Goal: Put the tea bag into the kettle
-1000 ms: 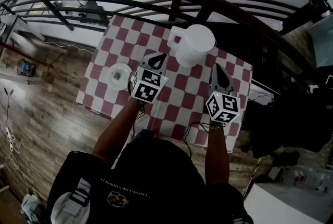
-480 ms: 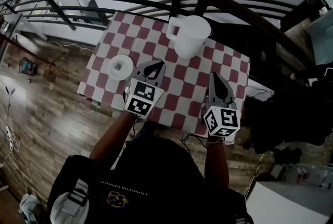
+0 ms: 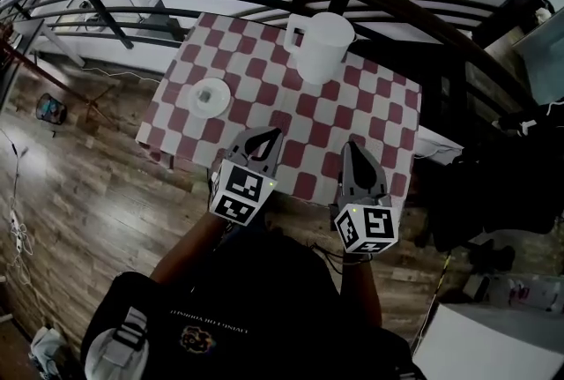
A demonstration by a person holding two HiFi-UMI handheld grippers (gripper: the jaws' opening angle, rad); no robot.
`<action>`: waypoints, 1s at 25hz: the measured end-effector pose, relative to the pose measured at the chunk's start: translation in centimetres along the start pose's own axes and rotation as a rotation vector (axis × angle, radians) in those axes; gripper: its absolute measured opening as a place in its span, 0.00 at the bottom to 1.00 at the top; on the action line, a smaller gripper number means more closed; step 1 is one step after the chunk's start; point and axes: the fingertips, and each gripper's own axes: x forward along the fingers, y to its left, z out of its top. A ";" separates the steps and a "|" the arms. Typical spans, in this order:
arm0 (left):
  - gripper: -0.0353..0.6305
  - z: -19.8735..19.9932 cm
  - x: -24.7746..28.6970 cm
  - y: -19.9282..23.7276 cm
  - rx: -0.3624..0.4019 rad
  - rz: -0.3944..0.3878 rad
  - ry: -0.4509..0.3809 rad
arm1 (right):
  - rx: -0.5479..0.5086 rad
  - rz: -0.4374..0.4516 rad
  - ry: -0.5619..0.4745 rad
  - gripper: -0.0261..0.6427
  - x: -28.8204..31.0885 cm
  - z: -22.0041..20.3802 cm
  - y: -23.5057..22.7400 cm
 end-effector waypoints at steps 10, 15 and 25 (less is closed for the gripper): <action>0.05 -3.5 -5.2 -2.8 -0.032 0.005 0.007 | 0.045 0.008 0.022 0.06 -4.9 -2.2 3.6; 0.05 -4.7 -6.4 -3.8 -0.031 -0.008 0.018 | 0.045 -0.001 0.035 0.06 -6.1 -3.2 4.4; 0.05 -5.4 -7.1 -4.7 -0.007 -0.026 0.037 | 0.047 -0.002 0.045 0.06 -6.8 -3.7 5.0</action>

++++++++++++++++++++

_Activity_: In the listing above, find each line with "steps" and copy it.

_Response for this exercise_:
`<action>`: waypoints, 1s at 25hz: the measured end-effector pose, relative to the pose measured at the chunk's start: translation in centimetres along the start pose's own axes and rotation as a rotation vector (axis × angle, radians) in those axes; gripper: its absolute measured opening as a place in its span, 0.00 at the bottom to 1.00 at the top; on the action line, a smaller gripper number means more closed; step 1 is one step after the chunk's start; point and axes: the fingertips, and each gripper's own axes: x forward along the fingers, y to its left, z out of its top. A ";" separates the steps and a "|" the arms. Typical spans, in this order:
 end-effector waypoints at steps 10, 15 and 25 (less is closed for the gripper): <action>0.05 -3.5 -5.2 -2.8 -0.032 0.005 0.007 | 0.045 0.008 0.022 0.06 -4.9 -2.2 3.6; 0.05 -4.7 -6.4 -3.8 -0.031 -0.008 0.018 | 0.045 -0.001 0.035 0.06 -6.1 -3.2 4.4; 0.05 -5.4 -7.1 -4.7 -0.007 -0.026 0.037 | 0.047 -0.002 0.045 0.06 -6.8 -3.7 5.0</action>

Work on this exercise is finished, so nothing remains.